# Extending perfect matchings into Hamiltonian cycles

Let $$G$$ be a simple cubic graph which has a Hamiltonian circuit $$C$$. In general, it is not possible to find a second Hamiltonian circuit which contains all the chords of $$C$$. For example, the Wagner graph with $$C$$ being the outer circuit in the picture contains no such second Hamiltonian circuit. But it is possible to add an additional chord so that the resulting graph contains a second Hamiltonian circuit including all chords, as in the second picture?

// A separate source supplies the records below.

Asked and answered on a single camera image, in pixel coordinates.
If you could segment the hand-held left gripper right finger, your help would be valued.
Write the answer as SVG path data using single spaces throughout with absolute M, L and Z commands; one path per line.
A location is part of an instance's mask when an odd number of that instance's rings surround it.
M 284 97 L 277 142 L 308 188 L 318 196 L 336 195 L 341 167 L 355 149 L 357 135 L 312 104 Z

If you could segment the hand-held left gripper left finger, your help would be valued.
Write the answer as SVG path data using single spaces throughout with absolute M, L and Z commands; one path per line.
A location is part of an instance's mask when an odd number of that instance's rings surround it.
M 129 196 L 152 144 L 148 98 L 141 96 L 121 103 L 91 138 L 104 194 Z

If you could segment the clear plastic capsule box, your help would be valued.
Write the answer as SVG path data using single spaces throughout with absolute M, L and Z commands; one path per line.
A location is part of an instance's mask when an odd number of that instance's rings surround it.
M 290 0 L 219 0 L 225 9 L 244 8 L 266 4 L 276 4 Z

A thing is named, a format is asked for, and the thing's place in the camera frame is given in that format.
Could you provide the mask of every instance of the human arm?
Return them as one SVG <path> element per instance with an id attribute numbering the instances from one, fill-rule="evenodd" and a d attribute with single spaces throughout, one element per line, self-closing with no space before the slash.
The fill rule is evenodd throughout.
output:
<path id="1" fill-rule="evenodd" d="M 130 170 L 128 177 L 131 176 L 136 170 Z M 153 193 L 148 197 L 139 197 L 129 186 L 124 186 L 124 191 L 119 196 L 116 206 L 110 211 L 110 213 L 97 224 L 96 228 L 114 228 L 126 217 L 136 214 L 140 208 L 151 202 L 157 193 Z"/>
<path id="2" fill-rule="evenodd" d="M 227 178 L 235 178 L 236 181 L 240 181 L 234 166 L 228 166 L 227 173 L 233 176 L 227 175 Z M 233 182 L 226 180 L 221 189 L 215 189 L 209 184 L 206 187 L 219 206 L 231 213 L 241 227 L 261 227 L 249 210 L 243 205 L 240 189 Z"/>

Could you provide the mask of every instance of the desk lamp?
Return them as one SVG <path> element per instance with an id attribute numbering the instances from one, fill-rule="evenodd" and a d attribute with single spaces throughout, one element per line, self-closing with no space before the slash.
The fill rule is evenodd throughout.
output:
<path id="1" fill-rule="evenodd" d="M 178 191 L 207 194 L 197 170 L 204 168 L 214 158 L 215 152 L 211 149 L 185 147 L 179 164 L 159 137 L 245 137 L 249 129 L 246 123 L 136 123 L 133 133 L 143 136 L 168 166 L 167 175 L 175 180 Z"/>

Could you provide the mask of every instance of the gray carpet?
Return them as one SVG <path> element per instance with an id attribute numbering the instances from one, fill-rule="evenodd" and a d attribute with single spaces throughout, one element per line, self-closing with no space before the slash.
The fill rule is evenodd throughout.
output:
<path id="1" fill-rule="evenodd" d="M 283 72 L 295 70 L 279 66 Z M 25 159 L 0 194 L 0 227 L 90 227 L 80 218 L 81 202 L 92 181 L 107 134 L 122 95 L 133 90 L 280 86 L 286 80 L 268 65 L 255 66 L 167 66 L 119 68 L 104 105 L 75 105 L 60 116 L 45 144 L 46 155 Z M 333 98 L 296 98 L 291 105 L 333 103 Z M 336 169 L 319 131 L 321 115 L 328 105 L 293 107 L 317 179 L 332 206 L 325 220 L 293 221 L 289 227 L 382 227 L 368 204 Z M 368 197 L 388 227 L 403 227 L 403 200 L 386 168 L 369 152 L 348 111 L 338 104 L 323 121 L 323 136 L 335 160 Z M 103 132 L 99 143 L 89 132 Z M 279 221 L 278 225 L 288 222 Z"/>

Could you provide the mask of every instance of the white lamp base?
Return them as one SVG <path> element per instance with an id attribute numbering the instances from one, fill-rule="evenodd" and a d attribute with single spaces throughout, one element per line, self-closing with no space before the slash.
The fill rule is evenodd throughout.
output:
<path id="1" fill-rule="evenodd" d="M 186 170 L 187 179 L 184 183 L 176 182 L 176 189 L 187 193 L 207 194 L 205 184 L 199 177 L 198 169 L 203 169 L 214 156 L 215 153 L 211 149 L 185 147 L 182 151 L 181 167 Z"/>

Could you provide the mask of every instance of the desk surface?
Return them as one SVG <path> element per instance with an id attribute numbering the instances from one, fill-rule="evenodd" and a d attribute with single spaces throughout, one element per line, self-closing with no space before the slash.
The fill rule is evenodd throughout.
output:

Our first question is:

Question 1 (EGME) Let $$G$$ be a cubic graph which has a Hamiltonian circuit $$C$$ with a set of chords $$D$$. Is it always possible to add a chord $$f$$ of $$C$$ in $$G$$ so that the resulting graph has a Hamiltonian circuit containing all the chords (including the new chord $$f$$)? Or equivalently, is there a Hamiltonian path containing all the chords in D? Please provide proof or counterexample.

Our second question is

Question 2 (EGME) If we add ANY new set of chords of $$C$$ in $$G$$ (as in question 1) which are a perfect matching in the resulting graph (which should be simple), is there a second Hamiltonian circuit which contains all of the chords in the original set? Or equivalently, let $$G$$ be a 4-regular Hamiltonian graph $$G$$ with a Hamiltonian circuit $$C$$, and such that the chords of $$C$$ can be partitioned into two perfect matchings $$P$$, $$Q$$. Is there a Hamiltonian circuit of $$G$$ which contains all the edges in $$P$$ ($$Q$$). If not, under what conditions is this true?

Computer experiments seem to suggest this might be the case.